DOI: 10.1515/mim-2025-0033 ISSN: 2942-3899

Quantitative detection of organic thin films on opaque surfaces utilizing Coherent anti-Stokes Raman Scattering Imaging

Julian Naser, George Sarau, Jan Wrege, Silke Christiansen, Michael Schmidt

Abstract

Thin film contamination on critical surfaces is a significant cause of failure in different industries, including semiconductor, optical and medical manufacturing. Especially surfactants can alter surface properties that subsequent production steps and product quality are impacted. The contactless, non-destructive and fast detection of those trace organic residues remains a substantial metrological frontier. In this paper we establish epi-CARS Microscopy as a quantitative tool for mapping those contaminations. Using CARS in reflection on opaque surfaces poses certain obstacles, like non-resonant substrate background concealing the contaminants chemical signal and non-linear relationship between signal intensity and contaminant thickness.
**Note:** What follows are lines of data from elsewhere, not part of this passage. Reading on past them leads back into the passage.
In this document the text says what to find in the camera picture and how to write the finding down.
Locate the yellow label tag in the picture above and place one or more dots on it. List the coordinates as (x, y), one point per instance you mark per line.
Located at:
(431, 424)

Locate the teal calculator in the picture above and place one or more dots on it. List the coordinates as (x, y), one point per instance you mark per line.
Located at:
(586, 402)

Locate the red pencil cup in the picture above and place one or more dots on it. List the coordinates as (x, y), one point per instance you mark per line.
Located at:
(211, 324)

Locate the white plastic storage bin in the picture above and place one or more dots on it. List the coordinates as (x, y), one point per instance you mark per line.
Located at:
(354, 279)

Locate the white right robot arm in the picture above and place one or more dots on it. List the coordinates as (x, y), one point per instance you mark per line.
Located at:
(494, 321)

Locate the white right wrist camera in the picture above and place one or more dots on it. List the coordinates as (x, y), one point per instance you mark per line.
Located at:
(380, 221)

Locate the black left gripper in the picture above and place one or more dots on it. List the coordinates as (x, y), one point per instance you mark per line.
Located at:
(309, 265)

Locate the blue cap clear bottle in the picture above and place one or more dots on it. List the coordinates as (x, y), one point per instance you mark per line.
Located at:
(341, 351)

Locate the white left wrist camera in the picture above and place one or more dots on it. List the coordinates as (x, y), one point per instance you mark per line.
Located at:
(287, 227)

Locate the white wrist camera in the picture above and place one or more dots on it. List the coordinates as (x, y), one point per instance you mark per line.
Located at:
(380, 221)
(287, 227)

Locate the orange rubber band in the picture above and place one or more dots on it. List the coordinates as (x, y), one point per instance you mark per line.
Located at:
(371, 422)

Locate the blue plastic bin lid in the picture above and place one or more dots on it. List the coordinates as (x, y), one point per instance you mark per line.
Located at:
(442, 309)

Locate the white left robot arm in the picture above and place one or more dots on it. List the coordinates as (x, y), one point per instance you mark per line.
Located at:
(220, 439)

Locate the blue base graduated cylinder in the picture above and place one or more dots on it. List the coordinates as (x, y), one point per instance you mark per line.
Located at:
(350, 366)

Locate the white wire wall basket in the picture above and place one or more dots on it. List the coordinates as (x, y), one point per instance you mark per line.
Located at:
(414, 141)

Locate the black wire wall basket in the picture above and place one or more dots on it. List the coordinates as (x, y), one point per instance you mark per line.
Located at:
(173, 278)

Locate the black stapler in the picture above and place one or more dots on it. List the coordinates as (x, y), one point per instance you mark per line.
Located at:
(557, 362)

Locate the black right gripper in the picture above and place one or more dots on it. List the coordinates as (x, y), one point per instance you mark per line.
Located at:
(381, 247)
We describe the coherent interplay between the CARS signal arising from contaminant and substrate. By analyzing that signal, we decouple vibrational response from optical artifacts, thereby quantifying spatially resolved contaminant thickness. We validate this by analyzing silicon wafer samples contaminated with dimethylpolysiloxane in combination with AFM thickness verification. The epi-CARS detection limit for filmic contamination is determined, consequently more time-consuming and extensive techniques can be substituted. The ability to create quantitative maps of thin silicone films within seconds, achieving nanometer thickness sensitivity, is demonstrated. Quantitative epi-CARS is established as a fast, reliable, high-resolution and large-area analytical tool for surface cleanliness validation and contamination identification.